P23C-02
Australian Acid Playa Lake as a Mars Analog: Results from Sediment Lipid Analysis

Tuesday, 15 December 2015: 13:55
2007 (Moscone West)
Heather Graham1, Alice M Baldridge2 and Jennifer C Stern1, (1)NASA Goddard Space Flight Center, Greenbelt, MD, United States, (2)St. Mary's College of California, Environmental and Earth Science, Moraga, CA, United States
Abstract:
The ephemeral saline acidic lakes on the Yilgarn Craton of Western Australia have been suggested as geochemical analogues to martian terrains. Both are characterized by interbedded phyllosilicates and hydrated sulfates. On Mars, these areas indicate shifting environmental conditions, from the neutral/alkaline and wet conditions that dominated during the Noachian era to the more familiar dry, acidic conditions that began in the Hesperian. The habitability of such a dynamic environment can be informed by investigation of the Yilgarn Lake system. Previous work has found phospholipid fatty acids (PLFA) evidence of microbial communities in sections of sediment cores taken from Lake Gilmore. These communities include both Gram-positive and -negative bacteria, Actinomycetes, and even methanotrophs. Given recurring detection of methane on the martian surface, evidence of a methane cycling community in an analogous environment is of particular interest.

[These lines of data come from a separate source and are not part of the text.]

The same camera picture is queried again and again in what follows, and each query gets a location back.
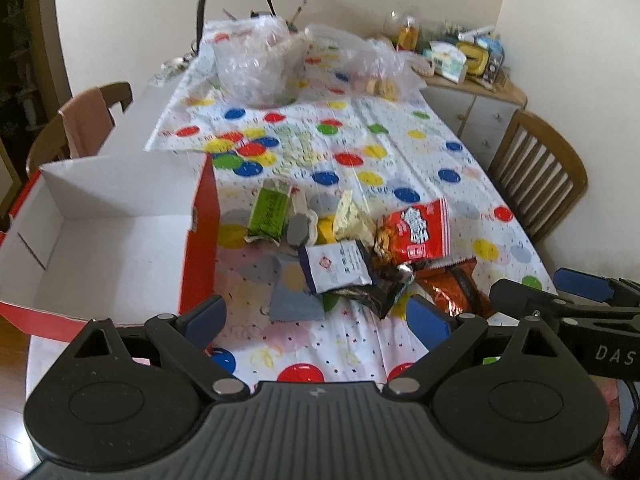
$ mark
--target cabinet
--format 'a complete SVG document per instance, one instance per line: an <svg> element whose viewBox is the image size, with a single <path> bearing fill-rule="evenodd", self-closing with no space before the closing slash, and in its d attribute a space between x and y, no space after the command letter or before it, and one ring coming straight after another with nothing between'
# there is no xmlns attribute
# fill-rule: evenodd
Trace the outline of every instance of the cabinet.
<svg viewBox="0 0 640 480"><path fill-rule="evenodd" d="M422 95L442 121L487 170L511 117L527 105L523 92L509 83L491 92L473 82L456 85L439 76L427 79Z"/></svg>

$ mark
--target lamp neck
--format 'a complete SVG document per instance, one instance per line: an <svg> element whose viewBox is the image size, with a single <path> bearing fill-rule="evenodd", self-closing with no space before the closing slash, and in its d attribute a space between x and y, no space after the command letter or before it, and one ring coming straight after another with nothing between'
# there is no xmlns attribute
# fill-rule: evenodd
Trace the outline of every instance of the lamp neck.
<svg viewBox="0 0 640 480"><path fill-rule="evenodd" d="M202 40L202 31L204 29L204 7L207 0L198 0L198 11L196 14L196 56L200 52L200 41Z"/></svg>

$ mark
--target green snack package
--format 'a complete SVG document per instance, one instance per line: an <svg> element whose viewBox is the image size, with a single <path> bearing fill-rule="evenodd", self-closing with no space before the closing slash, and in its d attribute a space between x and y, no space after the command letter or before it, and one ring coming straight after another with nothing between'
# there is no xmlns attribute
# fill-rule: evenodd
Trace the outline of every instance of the green snack package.
<svg viewBox="0 0 640 480"><path fill-rule="evenodd" d="M289 198L293 186L282 178L267 178L262 184L258 198L249 217L244 239L273 241L280 245L289 211Z"/></svg>

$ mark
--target white logo
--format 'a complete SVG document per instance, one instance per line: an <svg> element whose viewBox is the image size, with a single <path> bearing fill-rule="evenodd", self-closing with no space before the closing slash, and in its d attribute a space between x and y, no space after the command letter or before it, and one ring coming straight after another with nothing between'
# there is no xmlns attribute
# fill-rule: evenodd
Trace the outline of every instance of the white logo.
<svg viewBox="0 0 640 480"><path fill-rule="evenodd" d="M319 386L315 390L309 390L309 395L314 396L316 399L322 397L327 393L327 390L325 390L324 388L320 388Z"/></svg>
<svg viewBox="0 0 640 480"><path fill-rule="evenodd" d="M420 210L410 207L402 213L401 218L409 226L412 244L423 244L429 241L427 221L420 216Z"/></svg>

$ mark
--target gray ridged panel
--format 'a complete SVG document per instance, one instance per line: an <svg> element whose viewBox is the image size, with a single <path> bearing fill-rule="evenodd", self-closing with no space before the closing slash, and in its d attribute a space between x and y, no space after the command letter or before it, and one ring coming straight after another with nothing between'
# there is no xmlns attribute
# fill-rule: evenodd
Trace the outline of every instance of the gray ridged panel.
<svg viewBox="0 0 640 480"><path fill-rule="evenodd" d="M155 463L85 473L44 463L29 480L604 480L580 463L527 473L476 461L434 428L423 407L382 397L374 383L263 383L213 408L197 434Z"/></svg>

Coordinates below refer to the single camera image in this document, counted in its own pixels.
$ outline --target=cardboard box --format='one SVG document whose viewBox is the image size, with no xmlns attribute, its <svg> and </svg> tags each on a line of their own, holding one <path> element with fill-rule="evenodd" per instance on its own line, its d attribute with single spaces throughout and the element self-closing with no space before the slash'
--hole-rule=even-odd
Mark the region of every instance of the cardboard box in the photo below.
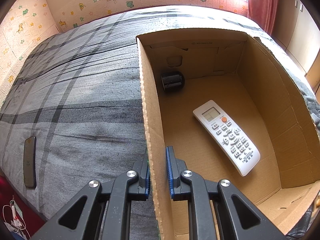
<svg viewBox="0 0 320 240">
<path fill-rule="evenodd" d="M 170 200 L 165 146 L 205 179 L 229 179 L 286 234 L 320 188 L 320 143 L 305 101 L 260 39 L 207 28 L 137 37 L 153 200 L 162 240 L 188 238 L 187 201 Z M 164 93 L 160 74 L 180 71 L 185 87 Z M 214 100 L 257 146 L 245 177 L 192 111 Z"/>
</svg>

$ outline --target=gray bed sheet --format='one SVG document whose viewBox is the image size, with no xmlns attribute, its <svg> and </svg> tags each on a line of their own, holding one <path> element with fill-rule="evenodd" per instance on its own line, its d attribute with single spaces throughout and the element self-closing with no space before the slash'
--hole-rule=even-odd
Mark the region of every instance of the gray bed sheet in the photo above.
<svg viewBox="0 0 320 240">
<path fill-rule="evenodd" d="M 115 179 L 146 147 L 136 36 L 221 28 L 258 37 L 300 89 L 318 127 L 319 104 L 286 53 L 246 17 L 211 8 L 129 11 L 57 34 L 25 61 L 0 110 L 0 166 L 13 187 L 51 218 L 88 181 Z M 23 146 L 36 136 L 36 189 L 23 182 Z M 152 197 L 132 204 L 130 239 L 158 239 Z"/>
</svg>

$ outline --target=silver screw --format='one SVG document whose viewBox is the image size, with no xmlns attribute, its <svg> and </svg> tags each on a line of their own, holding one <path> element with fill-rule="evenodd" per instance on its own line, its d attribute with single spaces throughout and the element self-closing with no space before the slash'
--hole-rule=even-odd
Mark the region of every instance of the silver screw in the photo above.
<svg viewBox="0 0 320 240">
<path fill-rule="evenodd" d="M 99 185 L 99 181 L 97 180 L 92 180 L 89 182 L 90 187 L 97 187 Z"/>
<path fill-rule="evenodd" d="M 136 175 L 137 175 L 137 173 L 135 171 L 128 171 L 127 172 L 127 176 L 130 177 L 130 178 L 132 178 L 132 177 L 134 177 Z"/>
<path fill-rule="evenodd" d="M 222 180 L 220 181 L 220 184 L 221 184 L 221 186 L 223 186 L 223 187 L 229 187 L 229 186 L 230 186 L 230 181 L 227 180 L 227 179 L 222 179 Z"/>
<path fill-rule="evenodd" d="M 186 170 L 182 172 L 182 175 L 185 177 L 191 177 L 192 176 L 192 171 Z"/>
</svg>

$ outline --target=air conditioner remote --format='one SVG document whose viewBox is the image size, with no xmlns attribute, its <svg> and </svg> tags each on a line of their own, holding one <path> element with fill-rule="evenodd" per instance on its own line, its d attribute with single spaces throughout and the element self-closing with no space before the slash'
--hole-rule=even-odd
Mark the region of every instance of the air conditioner remote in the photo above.
<svg viewBox="0 0 320 240">
<path fill-rule="evenodd" d="M 219 144 L 241 176 L 260 160 L 260 153 L 249 137 L 214 101 L 193 110 L 194 116 Z"/>
</svg>

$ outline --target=wall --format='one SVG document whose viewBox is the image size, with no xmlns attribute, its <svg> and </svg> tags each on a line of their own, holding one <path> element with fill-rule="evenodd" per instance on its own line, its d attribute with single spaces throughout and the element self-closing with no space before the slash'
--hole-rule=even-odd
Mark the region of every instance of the wall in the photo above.
<svg viewBox="0 0 320 240">
<path fill-rule="evenodd" d="M 47 0 L 61 32 L 95 19 L 130 9 L 159 5 L 195 5 L 248 15 L 248 3 L 242 0 Z"/>
<path fill-rule="evenodd" d="M 17 0 L 0 24 L 0 107 L 24 61 L 59 33 L 46 0 Z"/>
</svg>

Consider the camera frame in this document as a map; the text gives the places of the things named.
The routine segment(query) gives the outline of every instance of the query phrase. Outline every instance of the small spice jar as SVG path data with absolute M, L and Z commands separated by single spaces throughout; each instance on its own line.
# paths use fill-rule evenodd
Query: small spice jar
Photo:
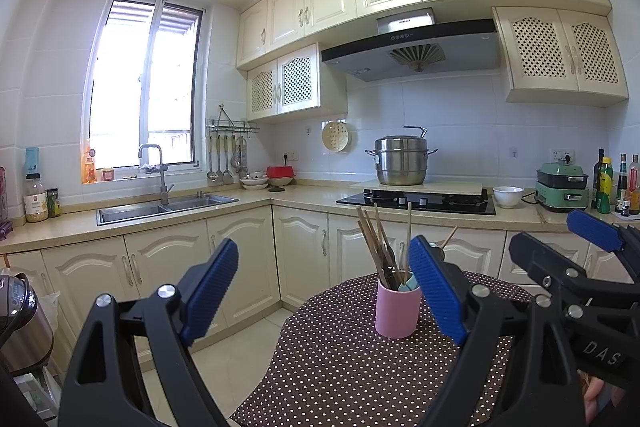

In this study we analyze the carbon isotope composition of bulk organic material as well as extracted lipids from the Lake Gilmore sediment cores at both a near-shore and mid-lake location. These analyses reveal very low accumulations of organic carbon, concentrated primarily in the gypsum-rich near-shore core. The near-shore sediments show a down-core decrease in abundance of organic carbon as well as depletion in the carbon isotope composition (δ13C) with depth. Bulk carbon did not exhibit the unique, highly depleted, diagnostic signature associated with methanotrophic biomass. Compound-specific isotope analysis (CSIA) of carbon in extracted methanotroph PFLAs can confirm the presence of a methane cycling metabolism at depth. Also, additional extractions have isolated lipids associated with lake-edge grasses. These analyses consider both the chain-length distribution and carbon CSIA of these lipids in order to understand the effect of terrestrial detritus on any preserved methanotroph carbon signal, given the very low amounts of microbial biomass found in lake cores. While the mineralogy does not suggest anaerobic conditions, further investigation includes extraction of archaeal lipids in order to identify the presence of any methanogenic community associated with the putative methanotrophic community.